| THE PROBLEM |
Leaving pictures aside, set down each line exactly, from the first line of the data to the line with "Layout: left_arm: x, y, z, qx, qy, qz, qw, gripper", both included.

| DATA UNDER STUDY |
......
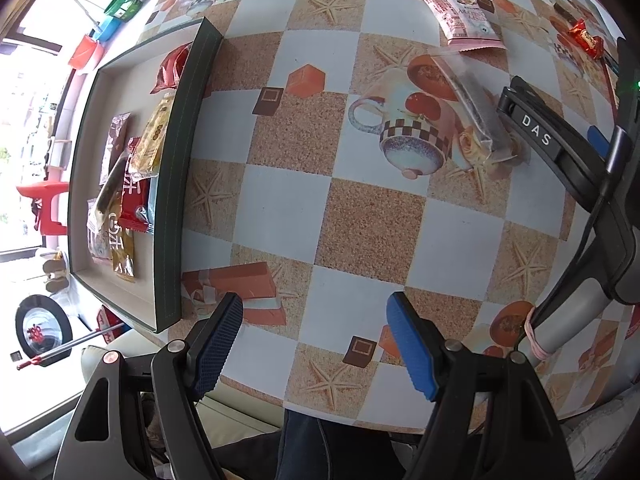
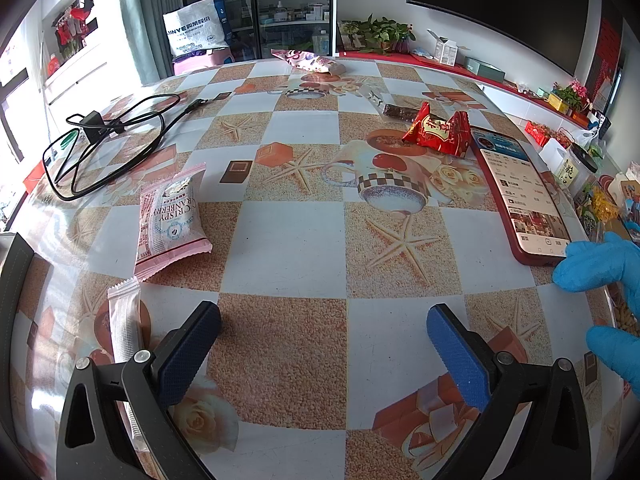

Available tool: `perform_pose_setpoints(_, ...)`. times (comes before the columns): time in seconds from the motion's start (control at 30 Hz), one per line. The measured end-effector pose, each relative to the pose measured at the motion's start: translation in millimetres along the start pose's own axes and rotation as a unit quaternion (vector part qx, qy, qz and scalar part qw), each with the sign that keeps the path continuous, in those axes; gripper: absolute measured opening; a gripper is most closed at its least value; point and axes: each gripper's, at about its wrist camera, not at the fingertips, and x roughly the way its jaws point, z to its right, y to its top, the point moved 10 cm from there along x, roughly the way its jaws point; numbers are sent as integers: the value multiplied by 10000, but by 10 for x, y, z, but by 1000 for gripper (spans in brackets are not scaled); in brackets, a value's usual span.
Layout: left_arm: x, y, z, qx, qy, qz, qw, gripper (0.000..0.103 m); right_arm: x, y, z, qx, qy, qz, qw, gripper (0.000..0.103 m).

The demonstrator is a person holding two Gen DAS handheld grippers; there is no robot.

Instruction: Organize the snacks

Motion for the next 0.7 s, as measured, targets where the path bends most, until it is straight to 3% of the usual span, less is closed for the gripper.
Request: perform_pose_setpoints(0.7, -28, 6, 25, 20, -32, 26, 10000, 78, -1, 2, 1, 1, 0, 0, 10000, 103)
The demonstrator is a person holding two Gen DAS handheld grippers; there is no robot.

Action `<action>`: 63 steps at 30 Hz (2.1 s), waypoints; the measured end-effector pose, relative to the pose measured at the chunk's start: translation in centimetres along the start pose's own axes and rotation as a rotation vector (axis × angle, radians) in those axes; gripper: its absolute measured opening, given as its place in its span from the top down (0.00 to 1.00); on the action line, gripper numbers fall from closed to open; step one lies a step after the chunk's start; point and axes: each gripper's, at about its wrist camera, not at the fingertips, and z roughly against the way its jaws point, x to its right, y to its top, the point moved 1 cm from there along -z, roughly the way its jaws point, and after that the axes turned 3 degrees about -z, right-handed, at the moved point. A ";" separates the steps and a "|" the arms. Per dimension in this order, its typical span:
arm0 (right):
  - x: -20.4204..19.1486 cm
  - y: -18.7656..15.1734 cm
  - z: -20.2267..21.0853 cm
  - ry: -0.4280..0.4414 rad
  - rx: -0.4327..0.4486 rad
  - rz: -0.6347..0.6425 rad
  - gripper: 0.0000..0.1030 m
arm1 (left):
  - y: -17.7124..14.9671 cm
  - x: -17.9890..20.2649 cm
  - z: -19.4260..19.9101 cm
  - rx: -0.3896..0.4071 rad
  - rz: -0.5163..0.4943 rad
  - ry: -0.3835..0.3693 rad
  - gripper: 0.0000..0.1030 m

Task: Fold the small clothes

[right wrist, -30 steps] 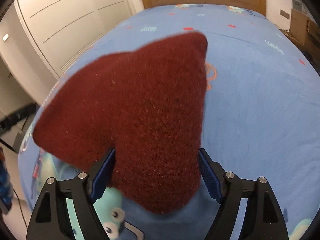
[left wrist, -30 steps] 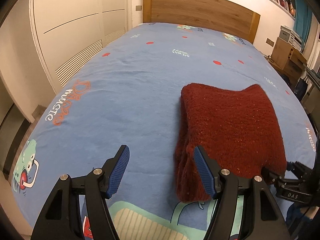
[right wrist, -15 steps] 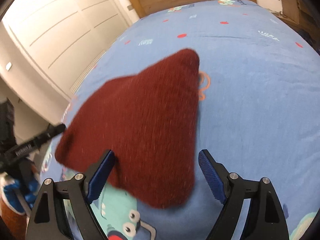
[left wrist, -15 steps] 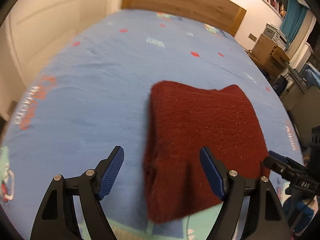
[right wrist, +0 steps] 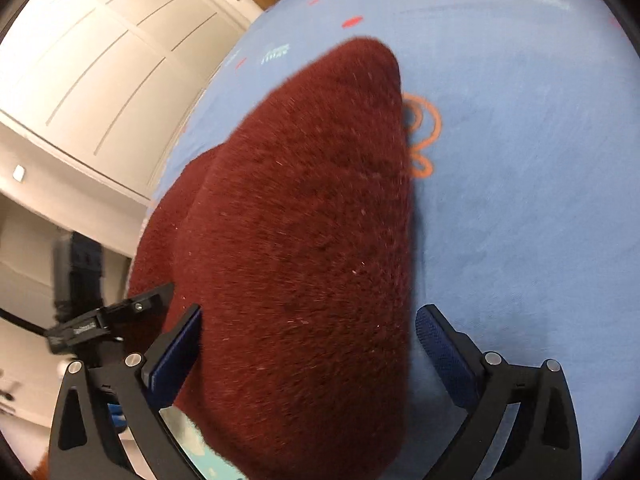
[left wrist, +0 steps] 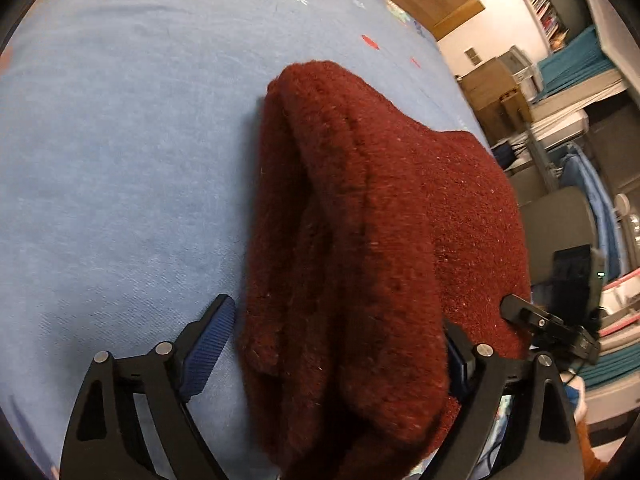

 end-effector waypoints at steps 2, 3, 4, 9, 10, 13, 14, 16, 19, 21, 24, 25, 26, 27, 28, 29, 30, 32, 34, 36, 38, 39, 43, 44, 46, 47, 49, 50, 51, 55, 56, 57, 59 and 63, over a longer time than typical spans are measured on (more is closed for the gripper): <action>0.6 0.0 -0.6 0.052 -0.017 -0.027 0.01 | 0.1 -0.1 0.2 0.010 -0.010 -0.032 0.15; 1.0 0.0 -0.9 0.081 -0.024 -0.043 0.02 | 0.1 -0.1 0.1 0.011 -0.013 -0.051 0.16; 1.3 -0.1 -1.1 0.107 -0.027 -0.057 0.04 | 0.1 -0.1 0.1 0.011 -0.012 -0.078 0.24; 2.2 -0.3 -0.9 0.195 -0.012 -0.083 0.26 | 0.1 -0.1 0.2 0.031 0.038 -0.205 0.49; 2.4 -0.4 -0.4 0.211 -0.007 -0.090 0.28 | 0.1 0.3 0.4 0.044 0.037 -0.221 0.53; 2.8 -0.4 0.5 0.254 0.019 -0.102 0.33 | 0.3 1.2 1.5 0.090 0.037 -0.281 0.57; 2.9 -0.4 1.2 0.267 0.036 -0.100 0.34 | 0.5 1.6 1.8 0.103 0.035 -0.296 0.57; 3.0 -0.3 2.5 0.285 0.066 -0.095 0.35 | 1.2 3.1 2.3 0.125 0.015 -0.329 0.58; 3.4 0.3 5.4 0.317 0.123 -0.085 0.36 | 2.1 5.3 2.3 0.140 -0.004 -0.361 0.58; 3.7 0.6 7.3 0.317 0.147 -0.079 0.36 | 3.0 6.7 1.8 0.138 -0.017 -0.380 0.58; 4.4 0.4 9.9 0.290 0.177 -0.060 0.36 | 3.8 8.8 -0.6 0.119 -0.035 -0.393 0.58; 4.9 0.4 10.6 0.277 0.184 -0.058 0.35 | 4.0 9.1 -1.1 0.114 -0.039 -0.391 0.58; 5.3 0.3 10.9 0.268 0.188 -0.063 0.35 | 4.2 9.6 -1.9 0.102 -0.044 -0.386 0.58; 5.9 0.2 11.4 0.258 0.190 -0.070 0.35 | 4.2 9.8 -2.6 0.092 -0.046 -0.378 0.58; 6.5 0.0 11.5 0.245 0.190 -0.079 0.35 | 4.2 9.9 -3.4 0.076 -0.049 -0.359 0.58; 6.9 -0.3 11.3 0.232 0.188 -0.085 0.35 | 4.2 9.9 -4.5 0.054 -0.051 -0.328 0.58; 7.7 -0.6 10.9 0.205 0.180 -0.094 0.34 | 4.0 9.9 -5.4 0.033 -0.049 -0.300 0.57; 8.6 -1.3 9.1 0.144 0.144 -0.096 0.32 | 3.8 9.2 -7.0 -0.006 -0.044 -0.236 0.54; 9.2 -2.0 8.3 0.095 0.121 -0.087 0.27 | 3.5 8.6 -7.3 -0.011 -0.035 -0.213 0.48; 9.5 -3.0 8.0 0.080 0.123 -0.069 0.21 | 3.5 7.9 -7.3 -0.015 -0.022 -0.254 0.46; 8.6 -2.5 8.3 0.060 0.127 -0.032 0.20 | 3.7 7.6 -7.3 -0.012 -0.018 -0.253 0.44; 8.5 -2.9 8.9 0.051 0.128 -0.017 0.20 | 4.0 7.6 -7.4 -0.010 -0.017 -0.248 0.42; 9.9 -5.1 11.2 0.036 0.125 0.007 0.19 | 3.3 7.3 -7.0 0.001 -0.005 -0.210 0.35; 10.3 -6.1 11.3 0.034 0.123 0.007 0.18 | 3.2 7.3 -7.0 0.004 -0.001 -0.196 0.34; 10.4 -7.1 11.2 0.021 0.115 0.007 0.15 | 2.5 7.6 -6.5 0.009 0.001 -0.171 0.33; 10.5 -7.3 11.4 0.014 0.112 0.005 0.15 | 2.4 7.7 -6.5 0.012 -0.001 -0.158 0.33; 10.9 -8.2 11.8 0.008 0.113 -0.009 0.15 | 2.2 8.3 -6.3 0.023 0.001 -0.135 0.33; 10.9 -8.5 12.0 0.003 0.117 -0.012 0.15 | 2.1 8.5 -6.1 0.029 0.007 -0.127 0.33; 11.0 -8.6 12.1 -0.003 0.120 -0.011 0.15 | 2.1 8.5 -5.7 0.037 0.013 -0.116 0.33; 11.0 -9.2 13.1 -0.050 0.118 0.005 0.15 | 1.5 8.7 -4.1 0.065 0.023 -0.067 0.33; 10.9 -9.3 13.4 -0.060 0.119 0.010 0.15 | 1.3 9.0 -3.9 0.073 0.024 -0.052 0.33; 10.7 -9.4 14.0 -0.086 0.120 0.022 0.15 | 1.0 9.0 -3.2 0.086 0.023 -0.036 0.34; 10.1 -9.3 14.9 -0.117 0.124 0.047 0.15 | 0.7 9.6 -2.0 0.112 0.013 -0.005 0.34; 9.1 -10.4 18.0 -0.126 0.157 0.075 0.15 | -1.7 10.5 1.1 0.171 -0.008 0.058 0.34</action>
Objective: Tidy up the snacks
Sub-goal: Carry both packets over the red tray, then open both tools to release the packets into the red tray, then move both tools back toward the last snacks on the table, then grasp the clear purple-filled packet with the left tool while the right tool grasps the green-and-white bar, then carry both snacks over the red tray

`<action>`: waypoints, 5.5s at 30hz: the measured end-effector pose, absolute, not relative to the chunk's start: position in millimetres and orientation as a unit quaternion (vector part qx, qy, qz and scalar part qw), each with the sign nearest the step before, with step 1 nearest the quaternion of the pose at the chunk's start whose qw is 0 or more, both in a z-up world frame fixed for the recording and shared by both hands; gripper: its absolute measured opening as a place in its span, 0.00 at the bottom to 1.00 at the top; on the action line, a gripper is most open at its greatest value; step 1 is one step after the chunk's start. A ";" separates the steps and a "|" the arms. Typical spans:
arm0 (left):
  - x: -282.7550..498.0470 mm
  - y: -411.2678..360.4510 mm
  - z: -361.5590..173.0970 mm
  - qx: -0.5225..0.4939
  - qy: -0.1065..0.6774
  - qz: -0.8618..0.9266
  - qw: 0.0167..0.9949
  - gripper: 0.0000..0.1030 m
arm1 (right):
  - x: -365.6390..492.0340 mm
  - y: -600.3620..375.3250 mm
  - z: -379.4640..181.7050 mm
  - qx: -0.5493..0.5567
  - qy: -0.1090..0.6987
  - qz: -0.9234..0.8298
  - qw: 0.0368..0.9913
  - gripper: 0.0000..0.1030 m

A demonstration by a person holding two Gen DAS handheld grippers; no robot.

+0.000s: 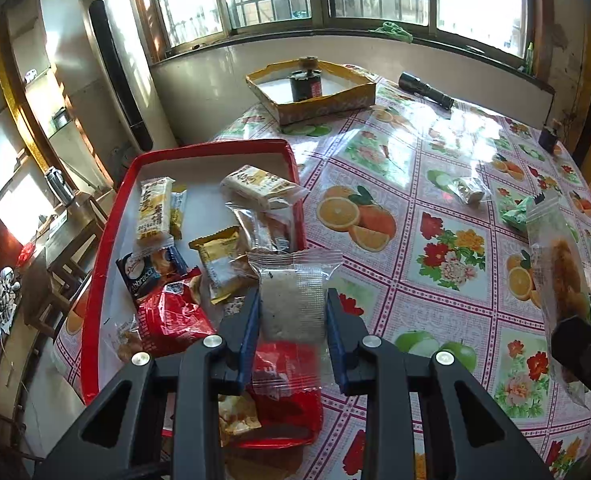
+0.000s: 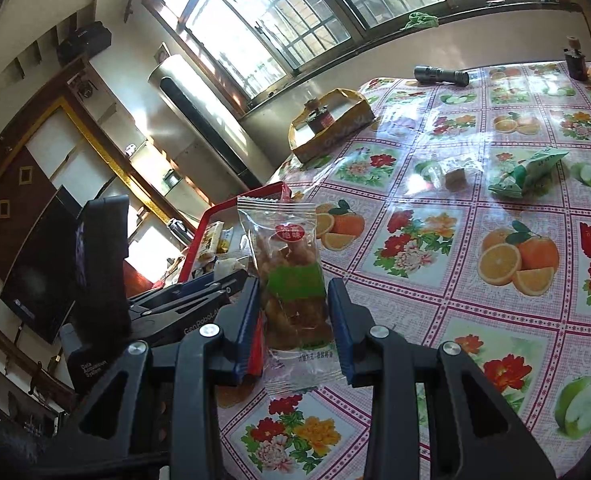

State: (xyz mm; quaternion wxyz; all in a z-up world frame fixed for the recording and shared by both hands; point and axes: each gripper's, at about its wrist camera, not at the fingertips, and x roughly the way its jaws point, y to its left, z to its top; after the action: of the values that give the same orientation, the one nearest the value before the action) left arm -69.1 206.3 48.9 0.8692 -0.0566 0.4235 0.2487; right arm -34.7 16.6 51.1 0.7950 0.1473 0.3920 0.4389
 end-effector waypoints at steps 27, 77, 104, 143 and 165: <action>-81.9 310.4 31.9 -0.117 0.428 0.328 0.834 0.29 | -16.0 124.5 43.7 0.110 0.413 0.500 0.753 0.36; -76.2 345.5 25.3 -0.142 0.443 0.347 0.815 0.42 | 38.5 246.4 15.9 0.050 0.441 0.522 0.728 0.41; 20.0 174.9 57.1 0.000 0.436 0.177 0.882 0.72 | 66.2 -14.6 -17.5 0.161 0.454 0.303 0.822 0.57; 193.1 66.1 -30.6 0.239 0.499 0.046 0.832 0.28 | 189.5 -53.7 -33.5 0.019 0.457 0.168 0.873 0.28; 77.6 102.4 -3.3 0.023 0.523 0.051 0.851 0.00 | 82.5 -75.1 2.1 0.114 0.435 0.242 0.860 0.24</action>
State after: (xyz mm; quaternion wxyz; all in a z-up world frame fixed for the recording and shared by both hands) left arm 77.6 102.4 -3.3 0.8506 0.0231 0.5228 0.0509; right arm 82.5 -75.1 2.1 0.8600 0.1138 0.4346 0.2421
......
| RESULT FOR THIS EXERCISE |
Available tool: `perform_pose_setpoints(_, ...)`. times (comes before the columns): time in seconds from the motion's start (control at 30 Hz), one per line. The measured end-effector pose, each relative to the pose measured at the motion's start: translation in millimetres along the start pose's own axes and rotation as a unit quaternion (vector part qx, qy, qz and scalar part qw), each with the sign that keeps the path continuous, in those axes; gripper: absolute measured opening; a gripper is most closed at its least value; point and axes: each gripper's, at about its wrist camera, not at the fingertips, and x roughly the way its jaws point, z to its right, y to its top, the point moved 10 cm from there along x, roughly the way its jaws point; numbers are sent as integers: the value multiplied by 10000, but by 10 for x, y, z, but by 1000 for gripper (spans in brackets are not scaled); in brackets, a value's usual span.
Layout: left_arm: x, y, z, qx, qy, qz, qw, gripper (0.000..0.103 m); right_arm: x, y, z, qx, qy, qz, qw, gripper (0.000..0.103 m).

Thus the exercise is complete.